Хотя я решил не предаваться воспоминаниям о дне свадьбы, но седьмого июня, проснувшись очень рано, вспомнил, как я покинул шумный праздник, упал на лужайку возле дома сэра Джошуа и горько рыдал, — там меня и нашел Пирс. Я чувствую, что наши жизни каким-то образом связаны, без него мне было бы страшно одиноко. Нужно пойти и сейчас же поблагодарить Пирса за его дружбу, сказать, что даже в небольшом деле я всегда прикидываю, как бы на моем месте поступил он. И потому он как бы присутствует во всех моих деяниях — пусть иногда я от этого и открещиваюсь, так что, пока я жив (здесь, рядом с ним, или в другом месте), он всегда будет пребывать со мной, как Иисус Христос с его верными последователями. Однако я даже не пошевелился, продолжал лежать на узкой койке, смотрел, как разгорается восход, и представлял» как мой друг спит, сжимая в руках половник.

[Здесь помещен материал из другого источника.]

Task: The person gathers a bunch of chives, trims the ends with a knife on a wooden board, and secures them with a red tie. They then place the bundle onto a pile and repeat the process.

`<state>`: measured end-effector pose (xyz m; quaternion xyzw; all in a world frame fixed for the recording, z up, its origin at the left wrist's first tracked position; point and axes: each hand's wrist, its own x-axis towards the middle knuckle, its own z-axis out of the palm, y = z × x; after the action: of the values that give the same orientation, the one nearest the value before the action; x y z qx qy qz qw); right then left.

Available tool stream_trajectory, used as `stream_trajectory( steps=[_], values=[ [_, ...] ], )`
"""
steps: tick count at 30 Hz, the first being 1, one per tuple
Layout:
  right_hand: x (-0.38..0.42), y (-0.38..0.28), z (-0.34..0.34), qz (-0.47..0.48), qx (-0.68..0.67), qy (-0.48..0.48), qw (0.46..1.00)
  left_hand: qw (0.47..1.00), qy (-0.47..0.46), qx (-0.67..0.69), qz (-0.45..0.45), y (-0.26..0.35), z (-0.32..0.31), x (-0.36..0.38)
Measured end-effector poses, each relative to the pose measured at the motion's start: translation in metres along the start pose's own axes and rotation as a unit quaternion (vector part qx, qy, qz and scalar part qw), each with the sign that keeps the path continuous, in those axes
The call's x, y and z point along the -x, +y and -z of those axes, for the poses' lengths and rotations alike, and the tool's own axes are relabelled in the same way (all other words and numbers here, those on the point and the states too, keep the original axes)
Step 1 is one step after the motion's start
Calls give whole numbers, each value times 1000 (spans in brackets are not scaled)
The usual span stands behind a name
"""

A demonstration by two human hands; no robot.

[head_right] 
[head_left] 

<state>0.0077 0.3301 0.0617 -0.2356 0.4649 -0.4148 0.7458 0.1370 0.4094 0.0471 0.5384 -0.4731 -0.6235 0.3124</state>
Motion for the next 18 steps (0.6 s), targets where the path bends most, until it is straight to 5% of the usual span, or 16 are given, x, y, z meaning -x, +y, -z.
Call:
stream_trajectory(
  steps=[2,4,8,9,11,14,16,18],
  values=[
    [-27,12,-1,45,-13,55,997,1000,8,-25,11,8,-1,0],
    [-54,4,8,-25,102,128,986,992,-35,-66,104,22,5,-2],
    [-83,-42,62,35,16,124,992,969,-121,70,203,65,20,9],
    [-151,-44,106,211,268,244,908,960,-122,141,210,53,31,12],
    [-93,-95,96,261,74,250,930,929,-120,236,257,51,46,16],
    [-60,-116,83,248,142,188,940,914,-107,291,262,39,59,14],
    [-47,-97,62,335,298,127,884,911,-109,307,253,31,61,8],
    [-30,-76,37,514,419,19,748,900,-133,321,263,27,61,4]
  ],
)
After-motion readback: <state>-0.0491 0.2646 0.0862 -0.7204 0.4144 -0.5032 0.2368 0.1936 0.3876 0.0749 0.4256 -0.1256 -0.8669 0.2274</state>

Выкладываясь в работе над «Лионской тарантеллой» и остальными танцами, я вскоре выбросил из головы все, связанное с днем моей свадьбы. Даниел не был таким снисходительным учителем, как профессор Хюммель, и за короткое время многому меня научил, и теперь, музицируя, я ощущал такое же не поддающееся контролю возбуждение, какое испытывал, когда рисовал парк, подчинясь своему буйному воображению. Мы играли час за часом, добиваясь быстрого темпа, эти репетиции доставляли всем большую радость, Друзья садились вокруг и аплодировали, а Эдмунд, не в силах совладать с собой, прыгал от удовольствия.
— Музыка! Это здорово! — громогласно заявил Амброс за ужином после произнесения молитвы. — Почему у нас в «Уитлси» никогда не звучала музыка?
Я обвел лица за столом, все дружно закивали; меня это изумило: как это квакеры, любящие во всем простоту, с нескрываемым отвращением относящиеся к церковным службам, сопровождающимся музыкой и пением, так влюбились в бешеный галоп шевалье де Б. Фоконнье? Похоже, когда мы наконец заиграем тарантеллу перед обитателями нашего Бедлама, у меня нет сомнений, что Амброс, Пирс и Эдмунд, Элеонора и Ханна будут самыми восторженными слушателями.